- HOW TO COMPLETE THIS TASK:
Pull every line containing "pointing" out of the listing below.

- RECORD EXTRACTS:
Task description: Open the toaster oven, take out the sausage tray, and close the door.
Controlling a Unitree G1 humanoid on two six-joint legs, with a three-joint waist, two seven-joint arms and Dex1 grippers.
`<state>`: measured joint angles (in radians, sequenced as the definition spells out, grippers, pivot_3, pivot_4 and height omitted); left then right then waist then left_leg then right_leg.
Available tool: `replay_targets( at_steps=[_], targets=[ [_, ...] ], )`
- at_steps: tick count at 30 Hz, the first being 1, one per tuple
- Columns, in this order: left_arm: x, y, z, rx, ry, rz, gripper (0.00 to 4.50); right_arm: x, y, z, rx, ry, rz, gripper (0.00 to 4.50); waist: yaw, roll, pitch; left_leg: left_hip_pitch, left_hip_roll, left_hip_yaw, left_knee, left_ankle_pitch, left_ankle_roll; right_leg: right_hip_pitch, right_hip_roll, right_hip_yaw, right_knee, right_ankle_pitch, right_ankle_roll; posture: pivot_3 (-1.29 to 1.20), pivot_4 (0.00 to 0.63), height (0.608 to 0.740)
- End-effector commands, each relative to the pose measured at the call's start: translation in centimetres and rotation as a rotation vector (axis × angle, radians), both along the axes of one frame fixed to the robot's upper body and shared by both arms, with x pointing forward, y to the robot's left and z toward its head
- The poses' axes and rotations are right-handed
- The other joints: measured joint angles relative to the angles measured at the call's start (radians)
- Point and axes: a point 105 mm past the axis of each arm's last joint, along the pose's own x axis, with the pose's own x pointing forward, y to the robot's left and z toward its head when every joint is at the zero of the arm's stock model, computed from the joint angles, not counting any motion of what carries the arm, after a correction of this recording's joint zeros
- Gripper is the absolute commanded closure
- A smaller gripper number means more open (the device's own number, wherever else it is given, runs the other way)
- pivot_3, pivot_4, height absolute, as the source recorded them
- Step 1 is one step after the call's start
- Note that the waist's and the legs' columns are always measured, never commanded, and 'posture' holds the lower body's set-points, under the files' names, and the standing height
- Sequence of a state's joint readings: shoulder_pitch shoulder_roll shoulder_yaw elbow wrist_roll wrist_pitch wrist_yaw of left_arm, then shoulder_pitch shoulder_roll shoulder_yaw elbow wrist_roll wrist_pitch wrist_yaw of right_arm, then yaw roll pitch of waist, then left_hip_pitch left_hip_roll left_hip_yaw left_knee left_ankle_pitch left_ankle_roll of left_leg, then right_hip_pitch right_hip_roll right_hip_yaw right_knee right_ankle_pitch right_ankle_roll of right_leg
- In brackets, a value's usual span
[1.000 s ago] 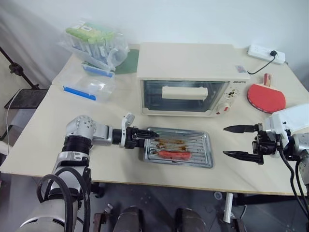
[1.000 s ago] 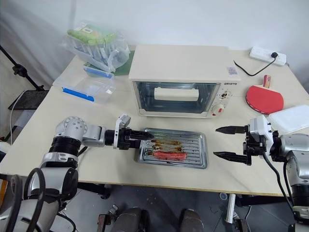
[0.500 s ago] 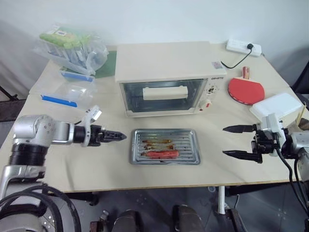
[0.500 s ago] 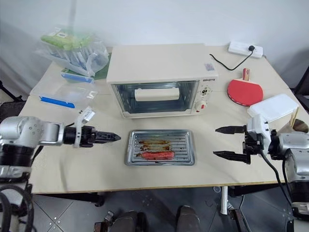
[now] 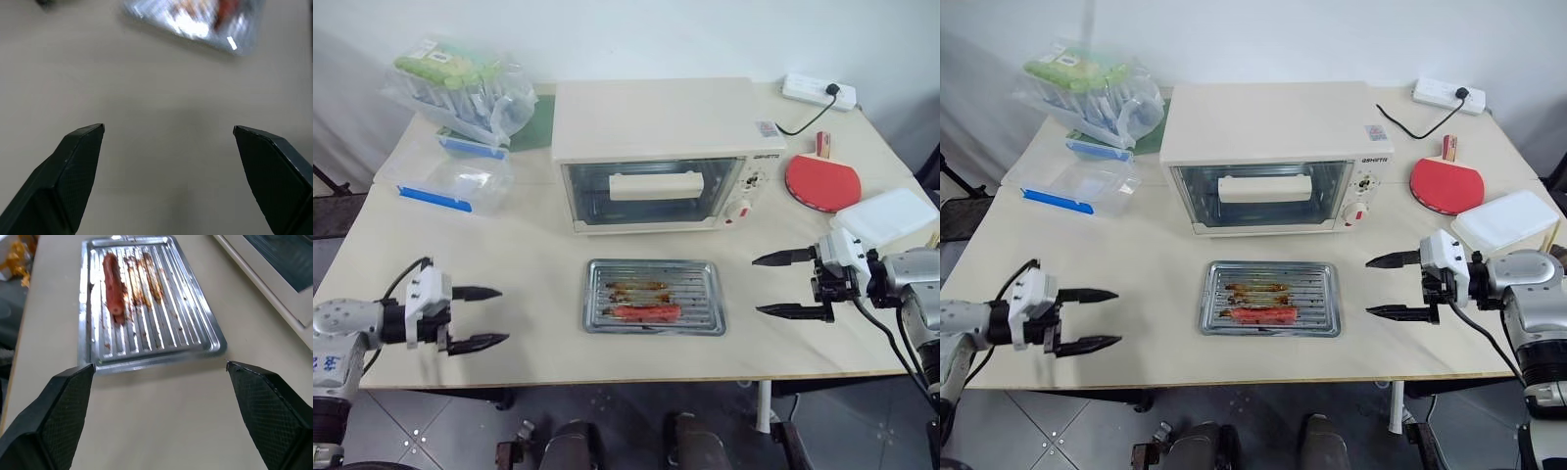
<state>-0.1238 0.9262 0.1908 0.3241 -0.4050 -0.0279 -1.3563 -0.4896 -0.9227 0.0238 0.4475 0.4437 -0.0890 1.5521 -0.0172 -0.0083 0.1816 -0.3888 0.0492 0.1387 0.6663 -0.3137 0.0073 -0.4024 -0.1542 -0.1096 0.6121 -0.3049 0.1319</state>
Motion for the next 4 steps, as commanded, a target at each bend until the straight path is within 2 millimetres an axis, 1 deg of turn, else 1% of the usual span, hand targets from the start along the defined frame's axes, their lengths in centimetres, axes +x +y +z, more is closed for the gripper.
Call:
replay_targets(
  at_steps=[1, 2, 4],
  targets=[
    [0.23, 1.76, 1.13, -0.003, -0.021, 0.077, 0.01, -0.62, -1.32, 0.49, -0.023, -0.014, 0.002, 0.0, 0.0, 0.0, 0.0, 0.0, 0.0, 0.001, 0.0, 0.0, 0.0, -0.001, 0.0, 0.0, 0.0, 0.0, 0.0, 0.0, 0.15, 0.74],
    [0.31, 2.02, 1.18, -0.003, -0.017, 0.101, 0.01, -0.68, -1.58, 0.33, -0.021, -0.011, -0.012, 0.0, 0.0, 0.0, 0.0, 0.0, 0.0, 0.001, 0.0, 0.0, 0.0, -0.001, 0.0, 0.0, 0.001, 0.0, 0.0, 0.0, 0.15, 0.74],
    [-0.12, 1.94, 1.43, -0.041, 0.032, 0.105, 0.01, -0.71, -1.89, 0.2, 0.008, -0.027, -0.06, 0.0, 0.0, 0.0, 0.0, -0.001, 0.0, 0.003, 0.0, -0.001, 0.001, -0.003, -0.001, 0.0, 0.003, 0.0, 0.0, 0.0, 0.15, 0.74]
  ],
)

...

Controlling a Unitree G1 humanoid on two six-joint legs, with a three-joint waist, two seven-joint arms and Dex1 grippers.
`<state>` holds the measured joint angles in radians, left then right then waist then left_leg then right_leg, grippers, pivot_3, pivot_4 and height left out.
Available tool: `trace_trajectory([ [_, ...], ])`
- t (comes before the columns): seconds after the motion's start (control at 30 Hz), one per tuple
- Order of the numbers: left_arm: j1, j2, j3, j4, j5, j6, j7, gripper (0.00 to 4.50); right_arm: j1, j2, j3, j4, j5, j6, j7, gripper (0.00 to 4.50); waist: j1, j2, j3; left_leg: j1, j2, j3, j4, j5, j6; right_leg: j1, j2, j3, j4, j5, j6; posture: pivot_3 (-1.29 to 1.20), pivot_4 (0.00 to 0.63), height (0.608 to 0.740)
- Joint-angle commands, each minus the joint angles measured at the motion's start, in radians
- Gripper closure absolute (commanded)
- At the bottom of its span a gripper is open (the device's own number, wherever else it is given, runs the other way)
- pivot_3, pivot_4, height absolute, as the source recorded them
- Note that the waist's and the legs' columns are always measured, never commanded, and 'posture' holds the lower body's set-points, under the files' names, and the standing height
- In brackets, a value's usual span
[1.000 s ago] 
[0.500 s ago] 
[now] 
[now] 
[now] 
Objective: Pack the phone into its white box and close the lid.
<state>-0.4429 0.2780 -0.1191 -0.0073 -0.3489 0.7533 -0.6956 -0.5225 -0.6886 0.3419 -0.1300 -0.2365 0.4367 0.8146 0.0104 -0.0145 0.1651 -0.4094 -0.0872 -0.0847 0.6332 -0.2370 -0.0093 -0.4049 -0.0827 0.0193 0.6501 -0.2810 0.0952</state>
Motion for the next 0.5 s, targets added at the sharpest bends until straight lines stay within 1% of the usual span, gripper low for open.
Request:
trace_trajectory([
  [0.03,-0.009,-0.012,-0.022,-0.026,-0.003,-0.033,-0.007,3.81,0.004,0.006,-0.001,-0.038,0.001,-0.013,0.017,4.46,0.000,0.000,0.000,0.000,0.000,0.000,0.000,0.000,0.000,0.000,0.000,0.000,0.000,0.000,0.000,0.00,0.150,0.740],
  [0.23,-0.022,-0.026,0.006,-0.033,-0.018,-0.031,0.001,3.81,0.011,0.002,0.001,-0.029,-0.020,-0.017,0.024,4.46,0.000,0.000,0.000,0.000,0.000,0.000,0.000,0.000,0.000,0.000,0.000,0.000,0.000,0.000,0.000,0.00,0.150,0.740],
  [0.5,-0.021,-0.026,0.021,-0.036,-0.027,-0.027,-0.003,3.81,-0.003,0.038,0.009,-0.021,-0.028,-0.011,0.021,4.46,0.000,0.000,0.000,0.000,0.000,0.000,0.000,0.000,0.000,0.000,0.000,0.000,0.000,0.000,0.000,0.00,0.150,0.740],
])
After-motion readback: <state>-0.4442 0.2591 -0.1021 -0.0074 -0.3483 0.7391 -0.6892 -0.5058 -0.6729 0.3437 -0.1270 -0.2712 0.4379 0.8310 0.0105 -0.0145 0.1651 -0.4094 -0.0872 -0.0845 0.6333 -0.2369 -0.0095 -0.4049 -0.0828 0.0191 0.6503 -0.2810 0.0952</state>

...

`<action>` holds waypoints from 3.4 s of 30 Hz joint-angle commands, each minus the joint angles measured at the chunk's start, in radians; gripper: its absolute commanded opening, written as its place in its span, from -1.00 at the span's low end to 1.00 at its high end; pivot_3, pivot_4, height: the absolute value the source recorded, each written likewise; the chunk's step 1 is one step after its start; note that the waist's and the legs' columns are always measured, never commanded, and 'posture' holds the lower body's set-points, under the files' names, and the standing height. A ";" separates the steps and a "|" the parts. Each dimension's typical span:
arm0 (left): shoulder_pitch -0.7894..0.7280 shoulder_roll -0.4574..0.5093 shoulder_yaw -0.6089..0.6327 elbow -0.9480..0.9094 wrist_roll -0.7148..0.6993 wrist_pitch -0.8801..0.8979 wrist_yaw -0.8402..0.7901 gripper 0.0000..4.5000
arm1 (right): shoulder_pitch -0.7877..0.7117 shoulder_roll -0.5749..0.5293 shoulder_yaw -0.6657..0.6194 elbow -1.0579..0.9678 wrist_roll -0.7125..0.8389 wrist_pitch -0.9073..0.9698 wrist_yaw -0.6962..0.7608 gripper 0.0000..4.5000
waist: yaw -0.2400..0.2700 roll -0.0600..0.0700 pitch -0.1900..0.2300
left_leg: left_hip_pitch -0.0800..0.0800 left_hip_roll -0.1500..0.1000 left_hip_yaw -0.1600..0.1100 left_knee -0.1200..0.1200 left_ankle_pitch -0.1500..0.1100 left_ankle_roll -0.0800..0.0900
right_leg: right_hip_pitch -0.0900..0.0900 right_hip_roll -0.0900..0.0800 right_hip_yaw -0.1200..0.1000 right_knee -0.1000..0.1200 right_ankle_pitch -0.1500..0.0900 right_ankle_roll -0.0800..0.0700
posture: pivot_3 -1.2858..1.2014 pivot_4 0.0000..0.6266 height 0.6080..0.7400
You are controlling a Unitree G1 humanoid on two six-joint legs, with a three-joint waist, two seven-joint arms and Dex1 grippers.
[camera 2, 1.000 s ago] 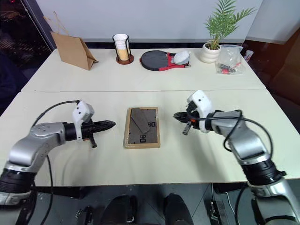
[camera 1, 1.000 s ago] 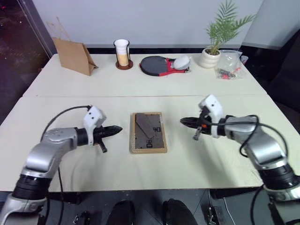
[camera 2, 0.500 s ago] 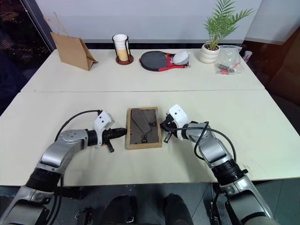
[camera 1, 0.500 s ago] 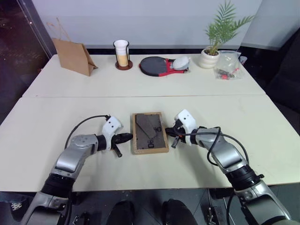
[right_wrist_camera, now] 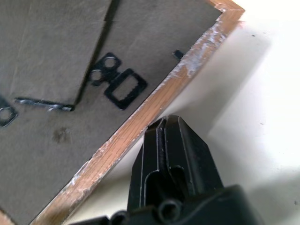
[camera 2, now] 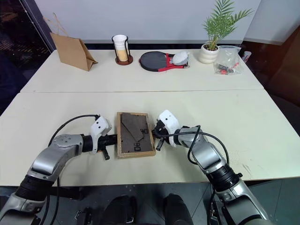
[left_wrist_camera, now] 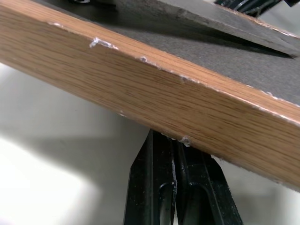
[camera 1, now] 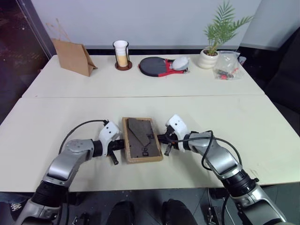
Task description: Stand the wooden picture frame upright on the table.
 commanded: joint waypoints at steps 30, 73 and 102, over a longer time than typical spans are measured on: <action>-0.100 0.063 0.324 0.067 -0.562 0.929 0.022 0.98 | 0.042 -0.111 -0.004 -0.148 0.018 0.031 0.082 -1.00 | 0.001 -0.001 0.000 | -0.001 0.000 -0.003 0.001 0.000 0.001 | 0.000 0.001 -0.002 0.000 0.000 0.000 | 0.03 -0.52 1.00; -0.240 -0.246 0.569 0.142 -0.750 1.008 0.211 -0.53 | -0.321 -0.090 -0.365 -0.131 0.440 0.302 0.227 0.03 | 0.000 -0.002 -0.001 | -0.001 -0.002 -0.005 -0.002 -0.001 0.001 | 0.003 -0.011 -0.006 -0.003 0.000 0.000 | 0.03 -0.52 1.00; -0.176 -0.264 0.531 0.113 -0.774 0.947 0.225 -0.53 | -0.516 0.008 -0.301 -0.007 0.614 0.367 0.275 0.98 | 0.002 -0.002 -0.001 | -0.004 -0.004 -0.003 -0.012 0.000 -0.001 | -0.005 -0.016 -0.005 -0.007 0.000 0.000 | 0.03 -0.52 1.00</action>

- ANSWER AREA:
- End-effector commands, each relative to the pose measured at the call's start: translation in centimetres and rotation as a rotation vector (axis × angle, radians), both along the axes of one frame fixed to the robot's upper body and shared by both arms, with x pointing forward, y to the robot's left and z toward its head
- Point and axes: a point 105 mm past the axis of each arm's last joint, along the pose's own x axis, with the pose's own x pointing forward, y to the robot's left and z toward its head when every joint is at the zero of the arm's stock model, computed from the joint angles, not counting any motion of what carries the arm, after a correction of this recording's joint zeros

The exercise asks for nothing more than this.